## Task description
Print the whole listing below exactly, skipping every picture.

(Beginning of Input records)

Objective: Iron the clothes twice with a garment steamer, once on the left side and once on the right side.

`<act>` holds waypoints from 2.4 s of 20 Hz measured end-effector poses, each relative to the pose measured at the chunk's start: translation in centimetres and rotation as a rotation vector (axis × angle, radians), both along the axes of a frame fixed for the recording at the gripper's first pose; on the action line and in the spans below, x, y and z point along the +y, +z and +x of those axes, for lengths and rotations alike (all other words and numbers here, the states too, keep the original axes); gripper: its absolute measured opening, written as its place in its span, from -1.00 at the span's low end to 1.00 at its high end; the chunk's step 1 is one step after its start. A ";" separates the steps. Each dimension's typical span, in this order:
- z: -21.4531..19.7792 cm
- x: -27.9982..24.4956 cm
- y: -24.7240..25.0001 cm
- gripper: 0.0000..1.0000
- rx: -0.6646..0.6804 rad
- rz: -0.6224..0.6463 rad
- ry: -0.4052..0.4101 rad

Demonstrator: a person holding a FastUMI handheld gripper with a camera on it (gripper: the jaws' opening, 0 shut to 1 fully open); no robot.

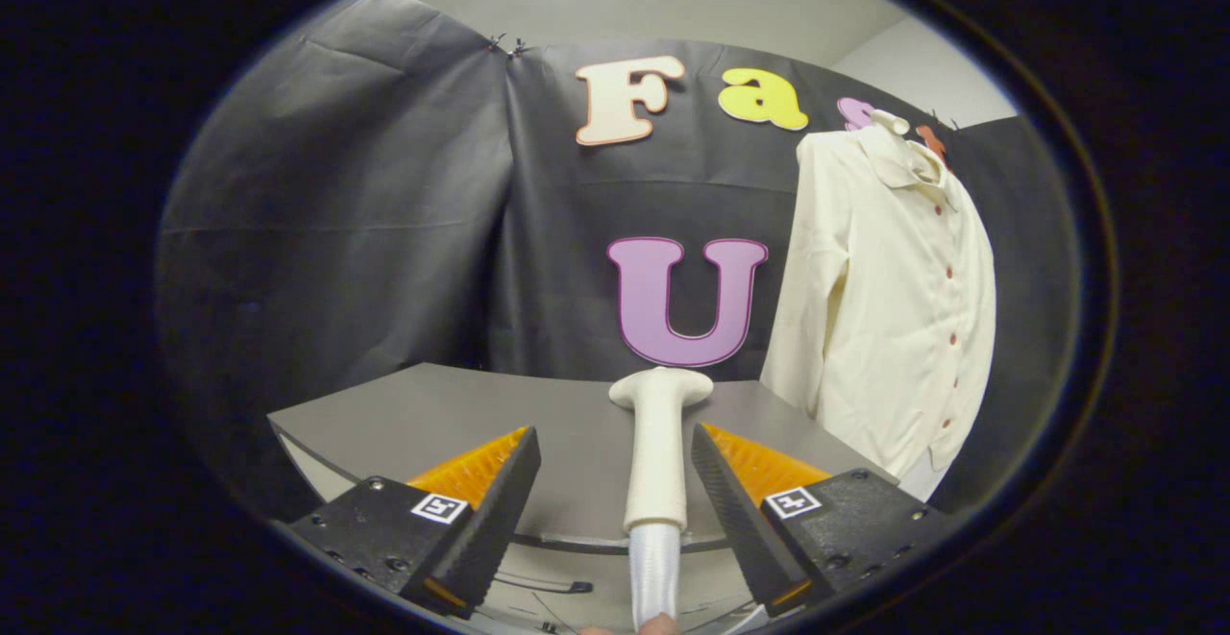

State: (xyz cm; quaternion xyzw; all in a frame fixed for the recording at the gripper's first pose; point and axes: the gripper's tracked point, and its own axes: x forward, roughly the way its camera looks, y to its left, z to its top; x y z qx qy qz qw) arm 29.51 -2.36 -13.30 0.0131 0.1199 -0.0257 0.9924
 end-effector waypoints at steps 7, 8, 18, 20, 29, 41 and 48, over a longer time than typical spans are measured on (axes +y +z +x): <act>3.5 -1.4 -4.3 0.77 0.167 0.001 -0.041; 3.5 -1.7 -5.1 0.65 0.199 0.012 -0.052; 3.8 -1.9 -5.4 -0.18 0.187 0.121 -0.054; 3.6 -1.3 -4.7 -0.20 0.138 0.126 -0.009; 0.1 -3.3 -0.4 -0.21 0.045 0.115 0.028; -2.1 -13.2 7.6 -0.21 -0.111 0.091 0.004; -0.9 -20.5 10.2 -0.21 -0.207 0.121 -0.058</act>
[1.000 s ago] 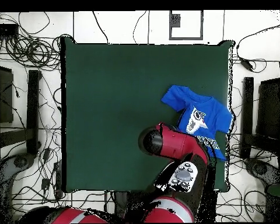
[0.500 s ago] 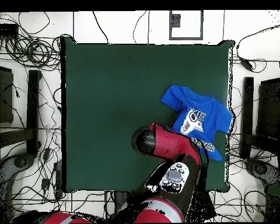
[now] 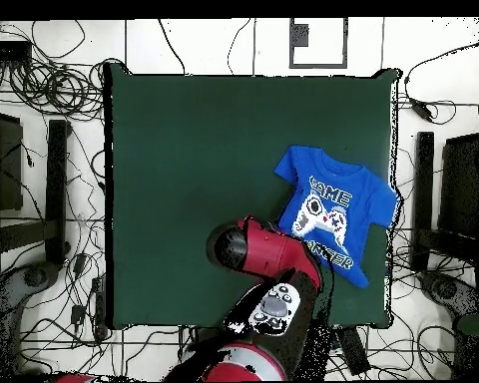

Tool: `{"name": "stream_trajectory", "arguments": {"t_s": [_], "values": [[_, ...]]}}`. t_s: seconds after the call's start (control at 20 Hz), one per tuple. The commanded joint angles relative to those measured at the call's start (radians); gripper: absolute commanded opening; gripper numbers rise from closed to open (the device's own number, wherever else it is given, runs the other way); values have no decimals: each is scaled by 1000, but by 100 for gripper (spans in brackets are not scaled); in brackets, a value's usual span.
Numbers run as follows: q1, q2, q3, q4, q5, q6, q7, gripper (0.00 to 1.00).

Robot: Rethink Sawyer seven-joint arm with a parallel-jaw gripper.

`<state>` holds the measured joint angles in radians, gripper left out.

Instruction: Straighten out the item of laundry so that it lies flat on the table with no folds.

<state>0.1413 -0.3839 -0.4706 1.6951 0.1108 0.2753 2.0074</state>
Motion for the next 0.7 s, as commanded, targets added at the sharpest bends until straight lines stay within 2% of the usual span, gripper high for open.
{"name": "stream_trajectory", "arguments": {"t_s": [0.05,0.7], "values": [[38,21,47,112,97,-55,312,0],[65,18,55,145,167,-75,297,0]]}}
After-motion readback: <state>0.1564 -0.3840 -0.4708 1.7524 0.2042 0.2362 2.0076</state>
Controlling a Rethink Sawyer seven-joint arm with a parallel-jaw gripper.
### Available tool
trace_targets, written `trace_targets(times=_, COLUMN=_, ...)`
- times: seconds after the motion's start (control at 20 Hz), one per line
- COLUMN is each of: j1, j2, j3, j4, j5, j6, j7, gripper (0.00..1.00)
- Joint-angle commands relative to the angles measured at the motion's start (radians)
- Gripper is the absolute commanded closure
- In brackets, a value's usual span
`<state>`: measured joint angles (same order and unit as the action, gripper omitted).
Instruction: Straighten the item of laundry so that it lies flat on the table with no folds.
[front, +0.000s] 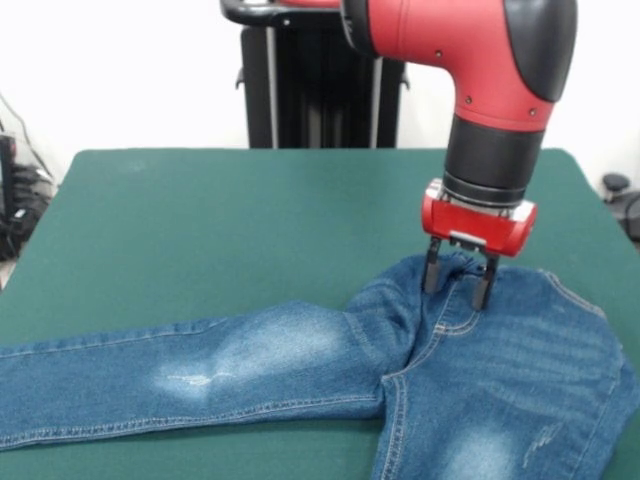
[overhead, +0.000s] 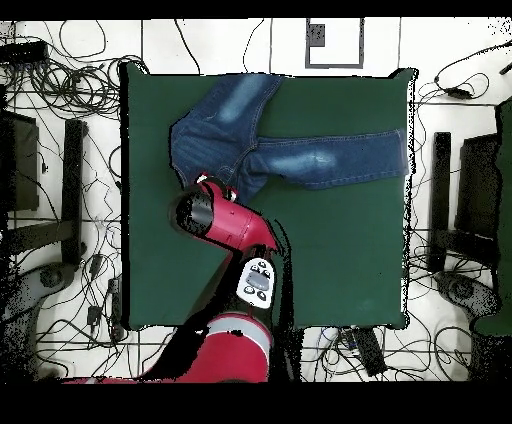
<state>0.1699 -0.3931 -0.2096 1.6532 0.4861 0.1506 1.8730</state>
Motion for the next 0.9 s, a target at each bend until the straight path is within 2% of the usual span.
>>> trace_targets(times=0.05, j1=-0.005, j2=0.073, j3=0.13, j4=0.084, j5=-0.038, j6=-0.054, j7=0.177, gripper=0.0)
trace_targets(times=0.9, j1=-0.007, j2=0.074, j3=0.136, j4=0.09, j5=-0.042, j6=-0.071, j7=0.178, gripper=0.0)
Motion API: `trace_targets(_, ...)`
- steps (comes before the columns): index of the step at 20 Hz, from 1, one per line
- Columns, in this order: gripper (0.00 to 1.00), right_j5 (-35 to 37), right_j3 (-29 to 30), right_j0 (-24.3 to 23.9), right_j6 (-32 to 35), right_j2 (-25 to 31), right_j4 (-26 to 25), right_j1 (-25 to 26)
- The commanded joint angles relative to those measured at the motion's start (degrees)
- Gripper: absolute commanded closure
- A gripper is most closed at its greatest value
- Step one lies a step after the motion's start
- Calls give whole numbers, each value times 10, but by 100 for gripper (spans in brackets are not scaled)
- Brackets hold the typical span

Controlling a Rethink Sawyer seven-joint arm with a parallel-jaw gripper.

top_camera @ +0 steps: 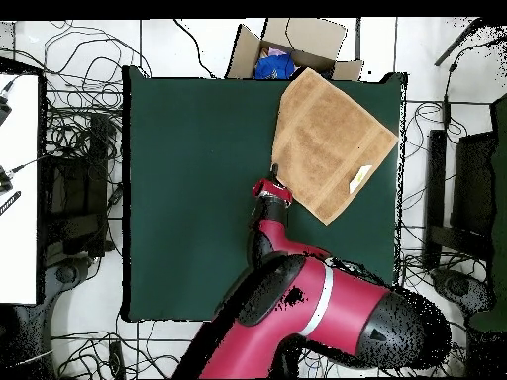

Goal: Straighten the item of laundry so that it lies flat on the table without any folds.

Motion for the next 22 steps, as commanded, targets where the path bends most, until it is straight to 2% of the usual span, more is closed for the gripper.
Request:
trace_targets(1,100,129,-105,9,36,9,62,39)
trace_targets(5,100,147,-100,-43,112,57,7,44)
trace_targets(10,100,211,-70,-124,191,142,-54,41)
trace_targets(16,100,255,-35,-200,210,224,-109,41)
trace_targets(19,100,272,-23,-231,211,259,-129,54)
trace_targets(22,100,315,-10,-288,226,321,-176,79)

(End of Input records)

## Response
Objective: Iron the clothes twice with a garment steamer, once on the left side and once on the right side.

`<act>` holds waypoints from 2.4 s of 20 Hz measured end-effector poses, each relative to the pose measured at the chunk's start: translation in centimetres and rotation as a rotation vector (axis × angle, radians), both along the axes of a frame fixed for the recording at the gripper's first pose; on the action line and in the spans below, x, y and z point along the +y, +z and +x of those axes, for lengths and rotations alike (all other words and numbers here, the states too, keep the original axes); gripper: its absolute measured opening, written as its place in its span, from -1.00 at the span's low end to 1.00 at its high end; the chunk's step 1 is one step after its start. A ";" separates the steps. Each dimension's typical span, in this order:
- z: -21.4531..19.7792 cm
- x: -27.9982..24.4956 cm
- y: -24.7240..25.0001 cm
- gripper: 0.0000..1.0000
- rx: -0.6646..0.6804 rad
- rz: -0.6224..0.6463 rad
- ry: -0.4052..0.4101 rad

Demonstrator: a person holding a FastUMI handheld gripper with a camera on it (gripper: the jaws' opening, 0 shut to 1 fully open); no robot.


State: (xyz cm; quaternion xyzw; all in a frame fixed for the recording at the gripper's first pose; point and axes: the gripper's tracked point, and its own axes: x forward, roughly the way its camera looks, y to its left, z to its top; x y z qx qy qz qw) arm 29.51 -2.36 -13.30 0.0131 0.1199 -0.0257 0.9924
 end-effector waypoints at steps 7, 8, 18, 20, 29, 41 and 48, over a longer time than typical spans are measured on (axes +y +z +x): <act>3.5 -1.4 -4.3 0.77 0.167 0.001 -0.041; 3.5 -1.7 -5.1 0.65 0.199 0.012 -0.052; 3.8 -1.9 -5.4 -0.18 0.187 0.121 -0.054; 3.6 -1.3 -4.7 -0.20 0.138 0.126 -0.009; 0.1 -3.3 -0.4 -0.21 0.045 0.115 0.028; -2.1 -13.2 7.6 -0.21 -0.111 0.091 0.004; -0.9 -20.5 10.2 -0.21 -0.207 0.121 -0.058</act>
[1.000 s ago] 
[0.500 s ago] 
[now] 

Tool: `{"name": "stream_trajectory", "arguments": {"t_s": [_], "values": [[_, ...]]}}`. t_s: seconds after the call's start (control at 20 Hz), one per tuple. The commanded joint angles relative to those measured at the call's start (radians); gripper: absolute commanded opening; gripper numbers rise from closed to open (the device's own number, wherever else it is given, runs the other way); values have no decimals: each is scaled by 1000, but by 100 for gripper (spans in brackets are not scaled); in brackets, a value's usual span.
Numbers run as follows: q1, q2, q3, q4, q5, q6, q7, gripper (0.00 to 1.00).

Robot: Rethink Sawyer seven-joint arm with a parallel-jaw gripper.

`<state>` holds the measured joint angles in radians, gripper left out.

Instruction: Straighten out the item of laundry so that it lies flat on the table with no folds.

<state>0.1413 -0.3839 -0.4706 1.6951 0.1108 0.2753 2.0074</state>
Motion for the next 0.7 s, as commanded, targets added at the sharpest bends until straight lines stay within 2% of the usual span, gripper high for open.
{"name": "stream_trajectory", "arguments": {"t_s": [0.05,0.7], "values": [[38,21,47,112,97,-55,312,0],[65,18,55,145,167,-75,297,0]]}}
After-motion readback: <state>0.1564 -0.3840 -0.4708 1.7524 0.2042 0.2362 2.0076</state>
Controlling a Rethink Sawyer seven-joint arm with a parallel-jaw gripper.
### Available tool
trace_targets, written `trace_targets(times=_, COLUMN=_, ...)`
- times: seconds after the motion's start (control at 20 Hz), one per line
- COLUMN is each of: j1, j2, j3, j4, j5, j6, j7, gripper (0.00..1.00)
- Joint-angle commands relative to the angles measured at the motion's start (radians)
- Gripper is the absolute commanded closure
- In brackets, a value's usual span
`<state>`: measured joint angles (same order and unit as the action, gripper omitted).
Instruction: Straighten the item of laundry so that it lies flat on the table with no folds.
[front, +0.000s] 
[overhead, +0.000s] 
<state>0.1699 -0.3931 -0.2096 1.6532 0.4861 0.1506 1.8730</state>
Motion for the next 0.9 s, a target at each bend until the straight path is within 2% of the usual span.
>>> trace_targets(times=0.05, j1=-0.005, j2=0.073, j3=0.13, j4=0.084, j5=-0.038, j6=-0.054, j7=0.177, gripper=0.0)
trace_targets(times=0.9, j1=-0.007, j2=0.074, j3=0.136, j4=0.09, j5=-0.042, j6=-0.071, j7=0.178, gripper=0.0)
Motion API: `trace_targets(_, ...)`
- steps (comes before the columns): index of the step at 20 Hz, from 1, one per line
- Columns, in this order: gripper (0.00 to 1.00), right_j5 (-35 to 37), right_j3 (-29 to 30), right_j0 (-24.3 to 23.9), right_j6 (-32 to 35), right_j2 (-25 to 31), right_j4 (-26 to 25), right_j1 (-25 to 26)
- The commanded joint angles relative to those measured at the motion's start (degrees)
- Gripper: absolute commanded closure
- A gripper is most closed at its greatest value
- Step one lies a step after the motion's start
- Calls give whole numbers, each value times 10, but by 100 for gripper (spans in brackets are not scaled)
- Brackets hold the typical span

Controlling a Rethink Sawyer seven-joint arm with a parallel-jaw gripper.

top_camera @ +0 steps: 

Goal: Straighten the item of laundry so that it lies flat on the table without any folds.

Motion for the next 22 steps, as commanded, targets where the path bends most, until it is straight to 2% of the usual span, more is closed for the gripper.
Request:
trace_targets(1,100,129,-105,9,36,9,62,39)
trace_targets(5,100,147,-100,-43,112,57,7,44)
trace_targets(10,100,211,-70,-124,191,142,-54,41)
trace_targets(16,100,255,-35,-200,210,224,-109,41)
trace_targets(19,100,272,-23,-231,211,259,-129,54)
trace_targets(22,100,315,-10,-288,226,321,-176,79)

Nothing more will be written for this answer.